Чтобы избежать этих абсурдных сентенций, один из теоретиков юридического позитивизма XX в., Ханс Кельзен (1881-1973), единственным условием, позволяющим выражению желания приобрести статус команды, предложил считать провозглашение или требование этим желанием санкции. При этом не обязательно должна быть существенная вероятность, что санкция будет действительно реализована.
Но даже если так — разумно ли полагать, что концепция санкции сущностно связана с концепцией права? Должны ли все законы иметь санкции? Есть основания думать, что нет. Если брать уголовное право в качестве модели права, то теория закона как санкции будет выглядеть весьма правдоподобно. Уголовное законодательство имеет целью помешать людям делать некоторые дела. Метод предотвращения здесь — санкция. К каждому поступку как бы привешивается ярлык с ценой: если ты сделаешь это, то заплатишь своей собственностью, свободой, жизнью.

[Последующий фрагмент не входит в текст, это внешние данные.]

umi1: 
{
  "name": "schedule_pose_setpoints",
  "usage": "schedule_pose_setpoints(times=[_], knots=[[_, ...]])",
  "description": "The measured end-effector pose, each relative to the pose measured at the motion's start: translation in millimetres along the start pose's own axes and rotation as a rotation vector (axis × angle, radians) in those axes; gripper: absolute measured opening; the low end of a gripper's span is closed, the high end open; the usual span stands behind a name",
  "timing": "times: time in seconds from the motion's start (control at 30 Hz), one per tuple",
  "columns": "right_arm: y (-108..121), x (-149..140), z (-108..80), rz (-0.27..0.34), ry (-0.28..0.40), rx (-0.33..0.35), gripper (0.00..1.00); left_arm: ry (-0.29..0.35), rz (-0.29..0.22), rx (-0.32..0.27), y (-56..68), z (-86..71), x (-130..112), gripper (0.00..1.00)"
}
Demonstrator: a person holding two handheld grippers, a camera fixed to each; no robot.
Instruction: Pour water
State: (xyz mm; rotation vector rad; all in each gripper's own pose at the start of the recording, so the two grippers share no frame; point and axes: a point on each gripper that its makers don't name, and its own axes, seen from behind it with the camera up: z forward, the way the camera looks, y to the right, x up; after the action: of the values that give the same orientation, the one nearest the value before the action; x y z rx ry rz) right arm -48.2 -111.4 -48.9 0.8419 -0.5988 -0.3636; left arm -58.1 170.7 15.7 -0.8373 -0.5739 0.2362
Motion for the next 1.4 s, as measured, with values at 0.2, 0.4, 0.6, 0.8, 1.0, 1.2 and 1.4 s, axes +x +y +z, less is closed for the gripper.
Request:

Но когда мы начинаем рассматривать другие области права, то теория санкций кажется менее правдоподобной. Возьмем правила заключения контрактов. Они существуют не для того, чтобы запрещать нам совершать некоторые поступки, но для чтобы позволить нам сделать что-либо официально. Они говорят: «Если вы хотите сделать X (например, сделать ваш контракт законным в этой стране) вы должны сделать Y (например, оформить его в письменном виде)». Если мы не следуем законам о контрактах, то никакого наказания нам законы не предусматривают. Мы просто тогда не можем сделать то, чего хотим.

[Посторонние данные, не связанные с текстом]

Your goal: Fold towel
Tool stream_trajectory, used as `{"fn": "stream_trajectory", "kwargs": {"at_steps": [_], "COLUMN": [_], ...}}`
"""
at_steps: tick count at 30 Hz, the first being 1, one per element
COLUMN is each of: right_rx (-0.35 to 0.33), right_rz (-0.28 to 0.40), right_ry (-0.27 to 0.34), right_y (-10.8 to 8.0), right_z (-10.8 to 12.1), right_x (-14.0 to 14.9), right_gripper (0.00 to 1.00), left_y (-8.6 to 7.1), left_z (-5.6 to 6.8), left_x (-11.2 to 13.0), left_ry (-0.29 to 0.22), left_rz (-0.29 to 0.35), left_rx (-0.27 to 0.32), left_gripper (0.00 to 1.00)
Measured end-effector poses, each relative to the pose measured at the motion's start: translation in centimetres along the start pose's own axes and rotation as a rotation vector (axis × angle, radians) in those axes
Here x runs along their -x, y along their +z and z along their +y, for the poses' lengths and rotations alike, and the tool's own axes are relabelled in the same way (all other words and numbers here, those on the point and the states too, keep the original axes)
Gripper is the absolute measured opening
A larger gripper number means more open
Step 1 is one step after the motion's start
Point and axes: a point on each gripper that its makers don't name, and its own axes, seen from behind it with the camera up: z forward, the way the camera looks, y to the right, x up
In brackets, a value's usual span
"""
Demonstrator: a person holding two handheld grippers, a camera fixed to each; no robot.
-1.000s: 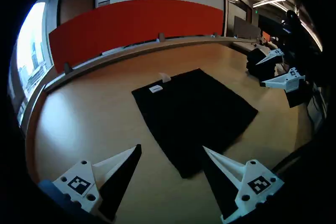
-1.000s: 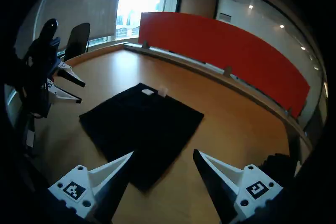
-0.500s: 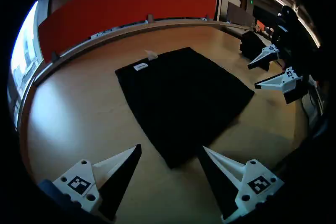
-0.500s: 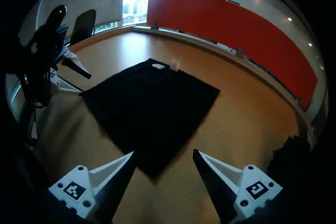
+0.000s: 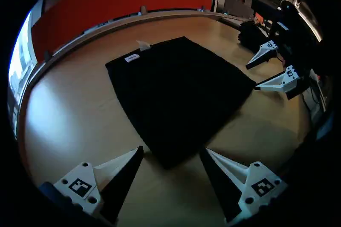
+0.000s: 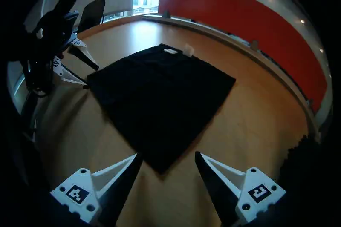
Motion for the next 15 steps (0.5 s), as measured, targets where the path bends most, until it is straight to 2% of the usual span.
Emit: {"fn": "stream_trajectory", "kwargs": {"at_steps": [6, 10, 15], "right_rx": [-0.011, -0.023, -0.044], "right_rz": [-0.011, -0.015, -0.013], "right_ry": [0.003, 0.006, 0.029], "right_y": [0.27, 0.38, 0.42], "right_z": [-0.1, -0.32, -0.68], "right_x": [0.34, 0.57, 0.68], "right_gripper": [0.92, 0.86, 0.78], "left_y": [0.04, 0.03, 0.08], "left_z": [0.1, 0.07, 0.01], "left_x": [0.12, 0.19, 0.14], "left_ry": [0.022, 0.038, 0.033], "left_rz": [0.0, -0.003, -0.006], "left_rx": [-0.001, -0.006, -0.01], "left_gripper": [0.97, 0.97, 0.96]}}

Остин отдавал себе отчет в том, что многие реально существующие законы плохо укладываются в его схему. Но он не готов был от нее отказаться и шел на всякие теоретические ухищрения, вроде «молчаливой команды» или попыток найти санкции даже в законах о браке. Один из его последователей, X. Кельзен, попытался провести границу между тем, что он называет «наказывающими» и «лишающими» санкциями.
Что значит подвергнуться наказывающей санкции? Это значит, быть наказанным государством, как в случае с уголовным правом. А что значит подвергнуться «лишающей» санкции? Это значит лишиться официального утверждения ваших сделок со стороны государства (это и происходит, когда мы не следуем законам о заключении контрактов).

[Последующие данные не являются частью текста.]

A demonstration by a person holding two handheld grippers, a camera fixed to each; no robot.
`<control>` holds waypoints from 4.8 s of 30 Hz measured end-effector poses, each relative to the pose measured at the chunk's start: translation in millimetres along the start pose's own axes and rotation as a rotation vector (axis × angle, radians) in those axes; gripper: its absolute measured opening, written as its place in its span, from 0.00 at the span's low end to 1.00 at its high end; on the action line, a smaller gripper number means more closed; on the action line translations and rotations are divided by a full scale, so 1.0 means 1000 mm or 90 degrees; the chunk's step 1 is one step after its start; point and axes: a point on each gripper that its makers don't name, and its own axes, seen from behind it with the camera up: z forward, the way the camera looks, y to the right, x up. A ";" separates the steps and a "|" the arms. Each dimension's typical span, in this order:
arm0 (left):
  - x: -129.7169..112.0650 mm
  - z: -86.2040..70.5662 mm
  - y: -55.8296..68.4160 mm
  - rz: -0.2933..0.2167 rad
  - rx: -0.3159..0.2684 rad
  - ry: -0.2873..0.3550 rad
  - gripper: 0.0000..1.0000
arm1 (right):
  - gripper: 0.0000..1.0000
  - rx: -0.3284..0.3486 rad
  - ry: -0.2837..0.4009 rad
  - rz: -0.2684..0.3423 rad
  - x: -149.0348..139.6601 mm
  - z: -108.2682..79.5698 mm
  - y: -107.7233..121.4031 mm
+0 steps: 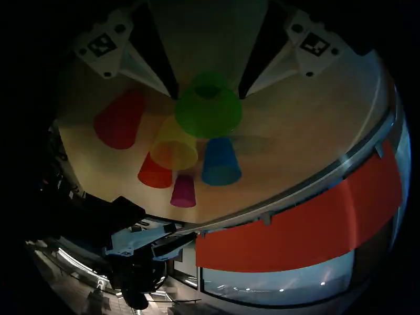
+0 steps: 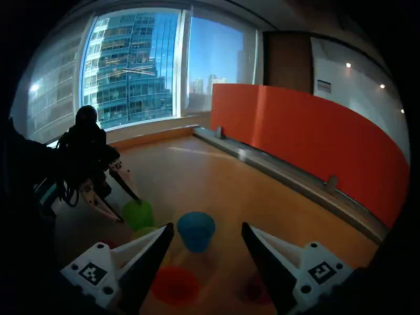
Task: Pour water
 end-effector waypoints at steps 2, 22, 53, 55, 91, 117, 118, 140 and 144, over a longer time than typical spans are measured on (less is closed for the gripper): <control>-0.001 0.003 -0.001 -0.001 -0.001 -0.003 0.84 | 1.00 0.002 -0.001 0.001 0.000 0.002 0.000; -0.001 0.029 0.001 0.002 -0.019 -0.013 0.84 | 1.00 0.012 -0.023 0.000 -0.009 0.020 0.000; 0.011 0.025 -0.003 0.011 0.000 0.003 0.83 | 1.00 0.028 -0.124 -0.005 -0.040 0.050 -0.003; 0.011 0.024 -0.003 0.011 0.002 0.005 0.83 | 1.00 0.030 -0.138 -0.007 -0.043 0.052 -0.003; 0.032 -0.005 -0.016 -0.011 0.036 0.060 0.83 | 1.00 0.051 -0.295 -0.051 -0.060 0.088 -0.016; 0.037 -0.010 -0.016 -0.011 0.042 0.063 0.83 | 0.92 0.045 -0.267 -0.018 -0.056 0.089 -0.018; 0.037 -0.010 -0.016 -0.012 0.042 0.064 0.83 | 0.92 0.044 -0.263 -0.017 -0.054 0.088 -0.018; 0.062 -0.018 -0.012 -0.019 0.054 0.102 0.83 | 0.92 0.008 -0.097 0.033 -0.017 0.054 -0.021; 0.068 -0.019 -0.011 -0.022 0.057 0.113 0.83 | 0.92 0.002 -0.057 0.038 -0.007 0.048 -0.021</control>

Подобные усложнения, однако, выглядят искусственными. Они напоминают попытку показать, что правила игры в футбол — это на самом деле система наказаний игроков судьей, или что все люди, несмотря на то, что некоторые из них явные альтруисты, все-таки «по своей сути эгоисты».
Г. Харт критиковал теорию санкций, утверждая, что она смешивает понятия «должен» (в смысле «вынужден») и «имею долг» (в смысле «мой долг сделать то-то и то-то», «у меня есть обязанность сделать то-то и то-то»). Должен ли я отдать деньги преступнику, который наставил на меня пистолет и требует «кошелек или жизнь»?
Должен, если хочу сохранить свою жизнь. Но можно ли сказать: «Мой долг — отдать этому человеку деньги»? А что получается по Остину? Если преступник желает моих денег, высказывает это желание мне и ясно дает понять, что он намеревается и имеет возможность нанести вред мне, в случае невыполнения его требований, значит, по определению Остина, он дал мне команду, чтобы я отдал ему деньги. Но, согласно Остину, получить команду — значит иметь обязанность (долг), следовательно, получается, что мой долг — отдать деньги преступнику, что выглядит абсурдным. Кроме того, выходит, что преступник, поскольку он дает команды, законодательствует.
Однако Остин видит эту опасность и поясняет свою идею следующим образом: закон не должен отождествляться с любой командой, закон — это особая разновидность команды. Мы, естественно, хотим отличать команды государства, которые являются законами, от беззаконных команд преступника, поэтому мы должны найти те специфические черты, которые позволят нам из всех команд выявлять правовые по своей природе команды. Что именно делает команду законом? Что мы должны добавить к команде, чтобы сделать ее законом?
Ответ Остина таков: правовое отличается от неправового по происхождению [11] Как отмечают Мёрфи и Коулмен, многие философы права считают это утверждение самым оригинальным и важным в юридическом позитивизме (Murphy J., Coleman J. Op. cit., p. 22).
. Тест на определения законности таков: З есть закон в некоторой правовой системе С, если можно установить происхождение З от лица или группы лиц, чьи действия определяют законность для С. Остин называет это лицо или группу лиц сувереном. Поэтому окончательная формулировка главной идеи Дж. Остина такова: право — это команда суверена. Настоящие законы (и законные распоряжения) исходят (прямо или опосредовано) от суверена. Другие команды (например, незаконная команда преступника) не имеют такого происхождения, поэтому не являются законами.